Each of the twelve lives flits across the decades, making connections between Hitchcock young and old. The Hitchcock of popular imagination is dominated by his image at the time of his greatest success in the 1950s and early 1960s. But long before the creepy uncle of Psycho, there had been another Hitchcock, an impudent young urbanite of the Jazz Age who captured interwar London on screen and brilliantly exhibited ideas and impulses at the core of his later, more exalted work. The economist David Galenson once theorized that there are two poles of genius: the prolific, precocious Picasso, and the ruminative, late-blooming Czanne, endlessly retreading the same ground.
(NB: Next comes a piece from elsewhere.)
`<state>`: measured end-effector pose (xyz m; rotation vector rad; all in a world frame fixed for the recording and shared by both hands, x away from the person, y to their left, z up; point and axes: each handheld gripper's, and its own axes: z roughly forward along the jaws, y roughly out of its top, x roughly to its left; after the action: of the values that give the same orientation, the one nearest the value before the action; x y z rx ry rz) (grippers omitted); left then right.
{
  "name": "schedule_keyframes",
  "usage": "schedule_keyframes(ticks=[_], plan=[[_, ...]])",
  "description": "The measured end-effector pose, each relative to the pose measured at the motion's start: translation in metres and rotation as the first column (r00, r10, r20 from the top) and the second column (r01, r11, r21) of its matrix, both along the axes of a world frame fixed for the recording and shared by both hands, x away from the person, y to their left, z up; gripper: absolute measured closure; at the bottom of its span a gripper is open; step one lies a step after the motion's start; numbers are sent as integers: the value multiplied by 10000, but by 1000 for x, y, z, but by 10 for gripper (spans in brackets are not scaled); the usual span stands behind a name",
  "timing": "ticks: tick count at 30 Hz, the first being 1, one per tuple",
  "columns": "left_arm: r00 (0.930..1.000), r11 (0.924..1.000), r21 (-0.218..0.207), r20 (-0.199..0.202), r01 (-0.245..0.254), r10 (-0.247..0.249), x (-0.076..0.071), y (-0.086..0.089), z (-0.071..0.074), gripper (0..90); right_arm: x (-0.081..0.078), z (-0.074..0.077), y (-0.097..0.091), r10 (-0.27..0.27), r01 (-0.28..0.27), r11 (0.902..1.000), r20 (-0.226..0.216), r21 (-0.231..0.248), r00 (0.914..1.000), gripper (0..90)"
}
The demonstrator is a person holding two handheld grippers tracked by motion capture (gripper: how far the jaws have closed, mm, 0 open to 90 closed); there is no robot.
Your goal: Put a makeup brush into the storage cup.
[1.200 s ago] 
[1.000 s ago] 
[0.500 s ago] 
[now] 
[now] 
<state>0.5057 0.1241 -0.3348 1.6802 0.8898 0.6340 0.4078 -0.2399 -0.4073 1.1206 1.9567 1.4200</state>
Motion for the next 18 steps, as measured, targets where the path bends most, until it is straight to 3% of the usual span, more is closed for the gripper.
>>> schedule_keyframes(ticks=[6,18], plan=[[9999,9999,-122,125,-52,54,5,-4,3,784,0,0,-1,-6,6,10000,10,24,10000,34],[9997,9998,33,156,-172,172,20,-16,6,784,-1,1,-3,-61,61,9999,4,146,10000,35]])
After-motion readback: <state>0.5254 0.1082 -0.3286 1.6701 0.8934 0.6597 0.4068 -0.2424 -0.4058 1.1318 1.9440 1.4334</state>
Hitchcock may be the only major artist of the last one hundred years who could convincingly be used as a model for either.
Paradoxically, but perhaps inevitably, this emblematic figure was a complete one-off. His public image, developed and exploited across multiple media, borrowed from Victorian aesthetes, Edwardian music-hall entertainers, Hollywood moguls, and the European avant-garde. He emerged into the public eye as a distinctively English sort of modernist. Steeped in a national culture of nostalgia and tradition, he pursued innovation and new technology while nudging elements of the taboo, the experimental, and the marginal into the mainstream. An interpreter of the modern and the urban, Hitchcock constantly stressed the importance of technique and process, using the camera, the studio set, and the editing room to play with movement, speed, and time. Like all true modernists, he delighted in undermining shibboleths, and shocking respectable sensibilities. He was a flaneur and a mythmaker, who embraced self-promotion as an end in itself; not just a filmmaker but an impresario, an entertainer, and the creator of spectacle, with his mythology at its center. The bigger that mythology grew, the more Hitchcock used it to tease us, with in-jokes, irony, and self-parody. By the time the cultural revolutions of the 1960s began, the modernist whiz kid had morphed into a wily old cynic on the path of postmodernism.